По сути, весь мир вокруг становился одним большим непознанным объектом. Как бы мы ни пытались проникнуть в него, лизнуть языком, откусить кусочек и попробовать на вкус, он все равно оставался только отражением в нашем сознании, а потому был призрачен, недостоверен, иллюзорен. Достаточно было закрыть глаза, убрать со стола руки, выключить сознание, наконец, умереть, и все исчезало вместе с тобой туда же, в непостижимую бездонную пустоту.
Эта мысль так потрясла Андрэ, что он даже впал в небольшую депрессию, плавно перешедшую в недолгий запой. Но, к счастью, вскоре он принялся за Ницше, который немного поправил укантованную Иммануилом и шнапсом нервную систему.
Тогда же, в первый берлинский вечер, со стен Пергамона, уходившего со своим величием в черные воды Шпрее, на Андрэ смотрел сам гений немецкого духа, ее философии, воплощенный в архитектуре. С того дня он полюбил этот город безоговорочно и навсегда.
До Берлина добрались на удивление быстро – солнце стояло еще высоко, когда они с Ингрид подъезжали к Потсдаму. Доехав S-баном до центра, они вышли на станции «Хааки-шемаркет» и двинулись в направлении улицы Ораньенбургер.

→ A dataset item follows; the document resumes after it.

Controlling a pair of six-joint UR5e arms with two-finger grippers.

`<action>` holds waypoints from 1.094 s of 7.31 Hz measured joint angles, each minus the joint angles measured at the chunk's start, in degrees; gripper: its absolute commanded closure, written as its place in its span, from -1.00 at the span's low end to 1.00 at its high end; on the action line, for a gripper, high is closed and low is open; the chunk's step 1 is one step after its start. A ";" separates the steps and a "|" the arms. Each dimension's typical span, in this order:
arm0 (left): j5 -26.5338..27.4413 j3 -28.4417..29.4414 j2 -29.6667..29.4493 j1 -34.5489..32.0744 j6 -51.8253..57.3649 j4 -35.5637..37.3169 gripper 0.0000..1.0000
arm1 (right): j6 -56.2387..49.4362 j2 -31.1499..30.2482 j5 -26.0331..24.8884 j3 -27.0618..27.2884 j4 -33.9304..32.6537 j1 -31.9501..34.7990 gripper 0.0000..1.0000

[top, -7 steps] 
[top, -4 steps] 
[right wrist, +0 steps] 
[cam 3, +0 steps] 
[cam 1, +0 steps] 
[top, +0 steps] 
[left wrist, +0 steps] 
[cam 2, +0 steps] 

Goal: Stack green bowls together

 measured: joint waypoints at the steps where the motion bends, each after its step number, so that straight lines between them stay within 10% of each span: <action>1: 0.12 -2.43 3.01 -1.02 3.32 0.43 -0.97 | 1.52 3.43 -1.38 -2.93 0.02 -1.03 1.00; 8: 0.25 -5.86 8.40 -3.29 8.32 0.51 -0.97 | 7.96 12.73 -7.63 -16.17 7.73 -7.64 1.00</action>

Из всех улиц города эта была для Андрэ бесспорно самой любимой. Так получалось, что всякий раз его берлинская жизнь протекала либо на ней, либо на удалении нескольких кварталов от нее. Здесь, в соседнем с синагогой дворе, когда-то находилась квартира Вадима. Здесь же, на Ораньенбургер, после захода солнца зажигалась ночная жизнь города – бары, индийские рестораны, кафе заполняли туристы, берлинские художники и поэты. На тротуарах появлялись путаны, будто сошедшие с обложек глянцевых порножурналов. Прогуливаясь с бутылочкой виски в кармане, Андрэ нравилось рассматривать их как шикарные арт-объекты в музее.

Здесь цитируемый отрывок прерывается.